[ACTIVITY]
Among the entries that follow, find the lines containing the string "slash" and copy them.
-------- EXERCISE MATERIALS
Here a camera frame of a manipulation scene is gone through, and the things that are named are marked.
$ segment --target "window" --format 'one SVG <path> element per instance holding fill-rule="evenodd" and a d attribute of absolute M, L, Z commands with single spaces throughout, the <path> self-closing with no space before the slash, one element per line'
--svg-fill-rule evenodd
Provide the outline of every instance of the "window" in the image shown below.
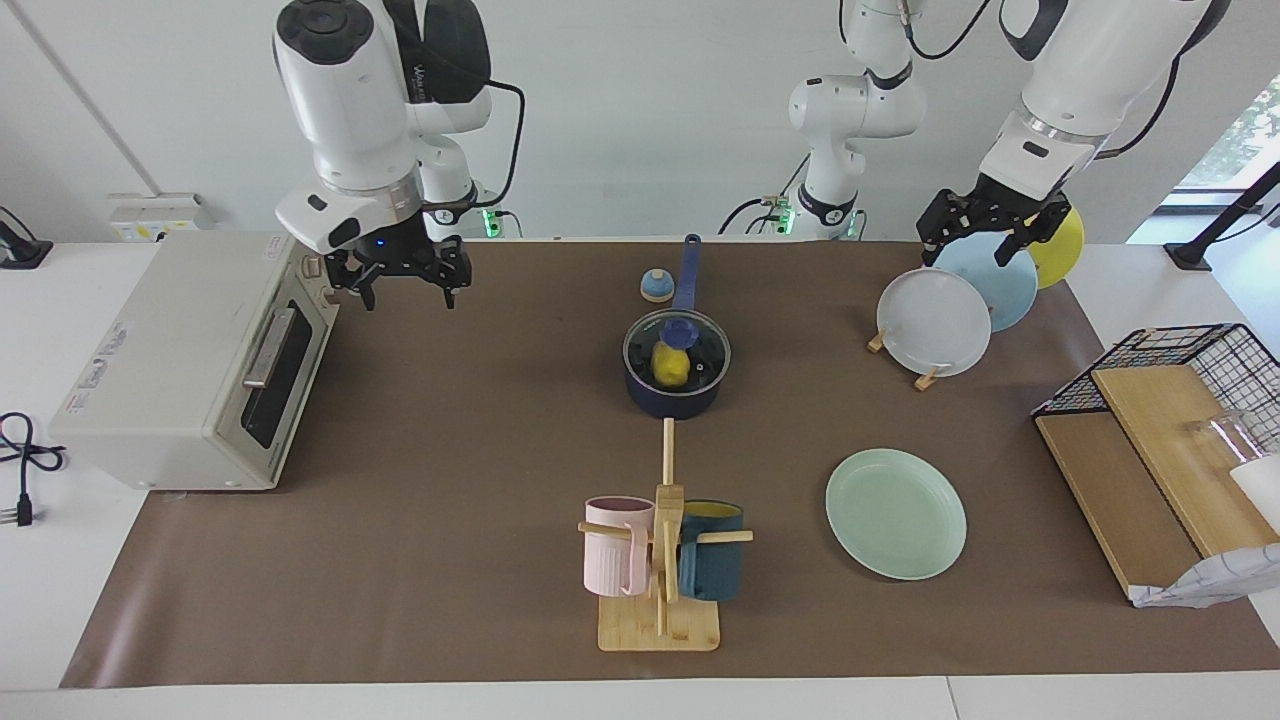
<path fill-rule="evenodd" d="M 1253 100 L 1179 183 L 1180 191 L 1242 191 L 1280 160 L 1280 77 Z"/>

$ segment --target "electrical box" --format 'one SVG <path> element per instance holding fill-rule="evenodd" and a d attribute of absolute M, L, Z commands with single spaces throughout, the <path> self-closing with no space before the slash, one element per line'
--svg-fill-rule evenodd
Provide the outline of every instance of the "electrical box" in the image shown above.
<path fill-rule="evenodd" d="M 159 242 L 175 231 L 210 231 L 214 219 L 195 195 L 157 197 L 111 195 L 118 205 L 108 220 L 125 242 Z"/>

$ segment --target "pot handle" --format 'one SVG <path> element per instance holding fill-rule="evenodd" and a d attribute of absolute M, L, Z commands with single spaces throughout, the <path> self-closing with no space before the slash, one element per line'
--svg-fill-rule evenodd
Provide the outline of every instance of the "pot handle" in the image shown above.
<path fill-rule="evenodd" d="M 676 284 L 676 300 L 671 304 L 677 310 L 694 309 L 694 293 L 698 288 L 698 258 L 703 238 L 696 234 L 685 236 L 685 256 L 680 261 L 680 282 Z"/>

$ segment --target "green plate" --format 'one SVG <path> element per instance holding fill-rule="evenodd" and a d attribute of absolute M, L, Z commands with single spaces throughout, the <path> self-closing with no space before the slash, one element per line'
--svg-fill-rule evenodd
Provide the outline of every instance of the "green plate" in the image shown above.
<path fill-rule="evenodd" d="M 864 450 L 827 483 L 827 520 L 854 560 L 897 580 L 923 580 L 960 557 L 964 505 L 933 465 L 901 450 Z"/>

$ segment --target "green indicator light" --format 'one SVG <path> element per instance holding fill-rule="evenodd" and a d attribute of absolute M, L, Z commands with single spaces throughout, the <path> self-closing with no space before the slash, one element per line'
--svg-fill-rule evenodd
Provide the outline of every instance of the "green indicator light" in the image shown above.
<path fill-rule="evenodd" d="M 494 214 L 493 210 L 484 211 L 484 229 L 485 234 L 489 237 L 498 237 L 502 234 L 502 218 Z"/>
<path fill-rule="evenodd" d="M 854 210 L 854 219 L 849 223 L 849 228 L 845 231 L 845 237 L 861 240 L 863 225 L 865 224 L 867 215 L 861 210 Z"/>
<path fill-rule="evenodd" d="M 782 211 L 781 219 L 778 219 L 778 232 L 782 234 L 791 234 L 791 228 L 796 222 L 796 211 L 791 208 L 786 208 Z"/>
----------------
[WRITTEN ANSWER]
$ segment --target "window" --format 'one SVG <path> element per instance holding fill-rule="evenodd" and a d attribute of absolute M, L, Z commands with single spaces throughout, the <path> self-closing with no space before the slash, one element per line'
$ segment --target "electrical box" --format 'one SVG <path> element per instance holding fill-rule="evenodd" and a d attribute of absolute M, L, Z commands with single spaces throughout, the <path> self-closing with no space before the slash, one element per line'
$ segment --target "pot handle" --format 'one SVG <path> element per instance holding fill-rule="evenodd" and a d attribute of absolute M, L, Z commands with single spaces throughout, the <path> self-closing with no space before the slash, one element per line'
$ segment --target "green plate" --format 'one SVG <path> element per instance holding fill-rule="evenodd" and a d attribute of absolute M, L, Z commands with single spaces throughout, the <path> self-closing with no space before the slash, one element per line'
$ segment --target "green indicator light" --format 'one SVG <path> element per instance holding fill-rule="evenodd" and a d attribute of absolute M, L, Z commands with single spaces throughout, the <path> self-closing with no space before the slash, one element per line'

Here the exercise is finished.